Find the lines below holding the word "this" and copy each of them.

Top of Available data

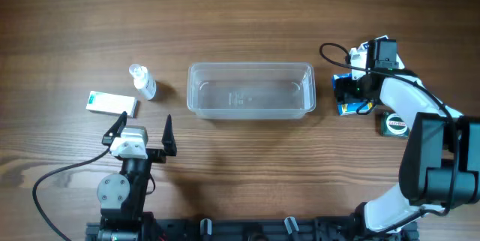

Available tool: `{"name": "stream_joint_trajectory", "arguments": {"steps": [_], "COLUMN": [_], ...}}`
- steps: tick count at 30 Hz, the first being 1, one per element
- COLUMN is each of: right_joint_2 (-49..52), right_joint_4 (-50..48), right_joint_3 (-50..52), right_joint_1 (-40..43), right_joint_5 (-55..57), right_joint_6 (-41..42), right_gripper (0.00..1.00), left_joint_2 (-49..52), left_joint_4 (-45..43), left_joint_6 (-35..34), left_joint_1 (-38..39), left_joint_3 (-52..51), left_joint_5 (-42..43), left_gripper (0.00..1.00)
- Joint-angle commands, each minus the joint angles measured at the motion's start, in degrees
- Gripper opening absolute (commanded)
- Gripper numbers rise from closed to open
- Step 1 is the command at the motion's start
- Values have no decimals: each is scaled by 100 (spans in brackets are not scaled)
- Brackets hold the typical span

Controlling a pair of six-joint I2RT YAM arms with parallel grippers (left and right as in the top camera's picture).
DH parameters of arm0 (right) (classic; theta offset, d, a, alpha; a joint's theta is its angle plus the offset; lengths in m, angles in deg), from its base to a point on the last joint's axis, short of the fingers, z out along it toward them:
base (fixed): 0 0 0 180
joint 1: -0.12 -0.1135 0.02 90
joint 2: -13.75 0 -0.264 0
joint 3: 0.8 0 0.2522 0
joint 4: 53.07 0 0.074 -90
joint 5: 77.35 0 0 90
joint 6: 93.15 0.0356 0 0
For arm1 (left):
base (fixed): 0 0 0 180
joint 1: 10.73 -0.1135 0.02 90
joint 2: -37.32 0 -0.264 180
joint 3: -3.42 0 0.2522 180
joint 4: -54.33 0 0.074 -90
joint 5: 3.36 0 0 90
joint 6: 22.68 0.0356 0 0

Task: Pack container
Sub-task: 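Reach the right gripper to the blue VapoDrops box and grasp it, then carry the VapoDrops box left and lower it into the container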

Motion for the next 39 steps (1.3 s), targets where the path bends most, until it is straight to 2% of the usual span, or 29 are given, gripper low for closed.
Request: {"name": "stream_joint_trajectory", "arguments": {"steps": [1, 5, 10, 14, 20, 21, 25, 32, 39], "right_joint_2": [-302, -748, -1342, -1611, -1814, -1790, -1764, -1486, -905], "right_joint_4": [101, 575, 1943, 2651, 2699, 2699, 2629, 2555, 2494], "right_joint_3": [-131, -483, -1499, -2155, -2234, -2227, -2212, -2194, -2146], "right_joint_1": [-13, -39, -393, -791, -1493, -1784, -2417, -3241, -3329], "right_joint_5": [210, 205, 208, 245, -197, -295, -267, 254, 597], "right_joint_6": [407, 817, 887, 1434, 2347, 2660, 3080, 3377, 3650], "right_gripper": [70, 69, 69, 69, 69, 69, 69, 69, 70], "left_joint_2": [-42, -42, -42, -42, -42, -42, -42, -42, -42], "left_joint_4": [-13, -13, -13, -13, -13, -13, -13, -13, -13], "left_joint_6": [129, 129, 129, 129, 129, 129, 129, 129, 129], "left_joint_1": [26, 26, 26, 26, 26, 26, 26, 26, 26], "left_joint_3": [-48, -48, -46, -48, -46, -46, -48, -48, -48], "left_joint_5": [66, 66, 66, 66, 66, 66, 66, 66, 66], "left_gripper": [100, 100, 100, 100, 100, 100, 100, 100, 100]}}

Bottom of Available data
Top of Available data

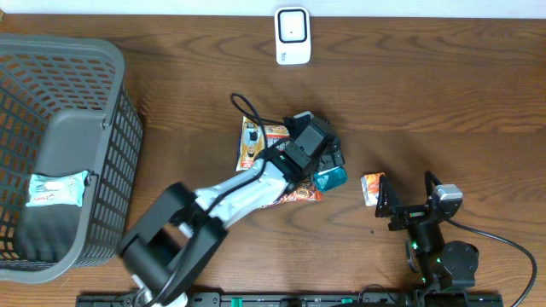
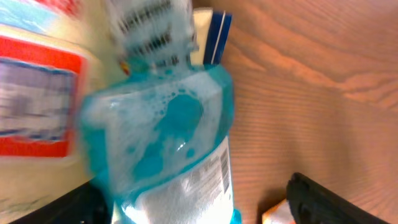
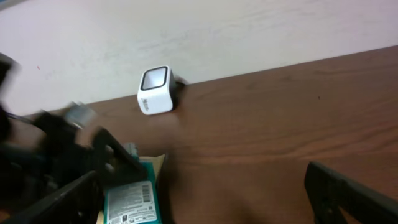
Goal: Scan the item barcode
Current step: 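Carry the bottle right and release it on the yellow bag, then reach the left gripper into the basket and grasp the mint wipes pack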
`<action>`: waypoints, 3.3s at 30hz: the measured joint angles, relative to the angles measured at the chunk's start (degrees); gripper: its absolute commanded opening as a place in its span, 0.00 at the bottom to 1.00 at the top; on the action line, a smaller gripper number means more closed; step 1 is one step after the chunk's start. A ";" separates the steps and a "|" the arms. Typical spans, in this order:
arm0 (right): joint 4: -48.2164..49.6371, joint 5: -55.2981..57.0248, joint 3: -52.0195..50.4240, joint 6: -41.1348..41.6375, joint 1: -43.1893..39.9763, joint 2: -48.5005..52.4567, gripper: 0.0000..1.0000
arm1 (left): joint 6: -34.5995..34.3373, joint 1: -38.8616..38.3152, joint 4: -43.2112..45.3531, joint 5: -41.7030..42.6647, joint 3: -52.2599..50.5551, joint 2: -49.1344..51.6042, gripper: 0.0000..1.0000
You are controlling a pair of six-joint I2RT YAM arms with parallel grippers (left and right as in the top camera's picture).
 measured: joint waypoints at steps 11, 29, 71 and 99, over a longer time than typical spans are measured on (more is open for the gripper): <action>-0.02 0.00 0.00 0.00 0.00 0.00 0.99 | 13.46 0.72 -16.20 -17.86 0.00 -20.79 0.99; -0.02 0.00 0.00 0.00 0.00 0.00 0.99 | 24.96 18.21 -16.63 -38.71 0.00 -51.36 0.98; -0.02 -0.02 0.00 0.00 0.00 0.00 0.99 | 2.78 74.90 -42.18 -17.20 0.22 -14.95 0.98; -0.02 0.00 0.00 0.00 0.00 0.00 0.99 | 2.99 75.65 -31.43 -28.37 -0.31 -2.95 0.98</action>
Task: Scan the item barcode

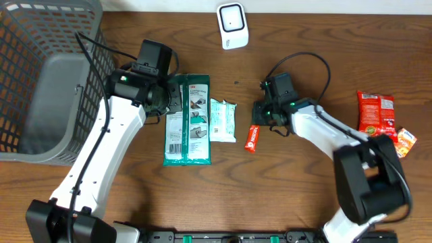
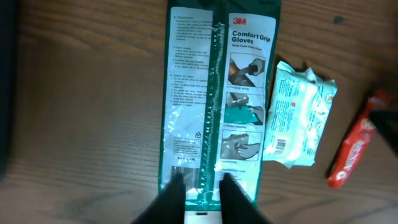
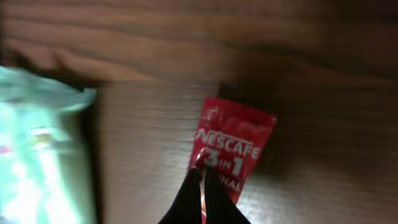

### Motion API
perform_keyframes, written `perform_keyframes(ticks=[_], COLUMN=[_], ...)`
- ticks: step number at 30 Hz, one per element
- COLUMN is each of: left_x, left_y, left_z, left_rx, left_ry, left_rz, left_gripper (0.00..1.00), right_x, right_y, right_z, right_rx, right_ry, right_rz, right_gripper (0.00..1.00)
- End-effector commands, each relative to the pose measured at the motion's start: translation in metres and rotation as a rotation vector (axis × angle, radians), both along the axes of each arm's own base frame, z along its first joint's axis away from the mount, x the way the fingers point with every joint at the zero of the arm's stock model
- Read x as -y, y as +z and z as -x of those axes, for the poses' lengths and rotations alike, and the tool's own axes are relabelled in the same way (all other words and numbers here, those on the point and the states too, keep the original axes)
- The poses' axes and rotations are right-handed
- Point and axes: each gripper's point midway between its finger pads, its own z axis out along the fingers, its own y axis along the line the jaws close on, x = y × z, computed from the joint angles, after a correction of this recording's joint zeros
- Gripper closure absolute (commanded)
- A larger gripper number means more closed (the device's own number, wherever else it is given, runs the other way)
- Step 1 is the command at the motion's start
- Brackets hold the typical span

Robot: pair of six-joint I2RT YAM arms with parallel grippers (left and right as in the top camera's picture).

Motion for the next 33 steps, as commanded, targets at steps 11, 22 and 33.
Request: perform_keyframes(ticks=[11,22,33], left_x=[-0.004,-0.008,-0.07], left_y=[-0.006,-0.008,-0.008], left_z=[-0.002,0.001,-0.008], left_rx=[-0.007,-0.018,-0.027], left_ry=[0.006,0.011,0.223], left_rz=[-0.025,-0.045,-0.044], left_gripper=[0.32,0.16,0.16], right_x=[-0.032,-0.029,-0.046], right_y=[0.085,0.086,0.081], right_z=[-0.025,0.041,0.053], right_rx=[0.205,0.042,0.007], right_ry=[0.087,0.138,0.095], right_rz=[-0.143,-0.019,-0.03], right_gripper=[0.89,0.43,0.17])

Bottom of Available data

- **Response**:
`<action>`: waypoints, 3.3s at 30hz: the measured joint angles, relative to the angles measured at the chunk's start (degrees); gripper: its absolute commanded opening as a place in its span, 0.00 at the bottom to 1.00 at the top; on the action line, a smaller gripper number means more closed; step 1 is one step after the chunk's start. A ";" separates the steps and a "|" the arms. Typical spans, in this order:
- Point and axes: each gripper's point midway between its finger pads, its own z axis out along the fingers, its own y axis along the line the jaws close on, x = y × z, computed from the joint angles, after a correction of this recording's joint zeros

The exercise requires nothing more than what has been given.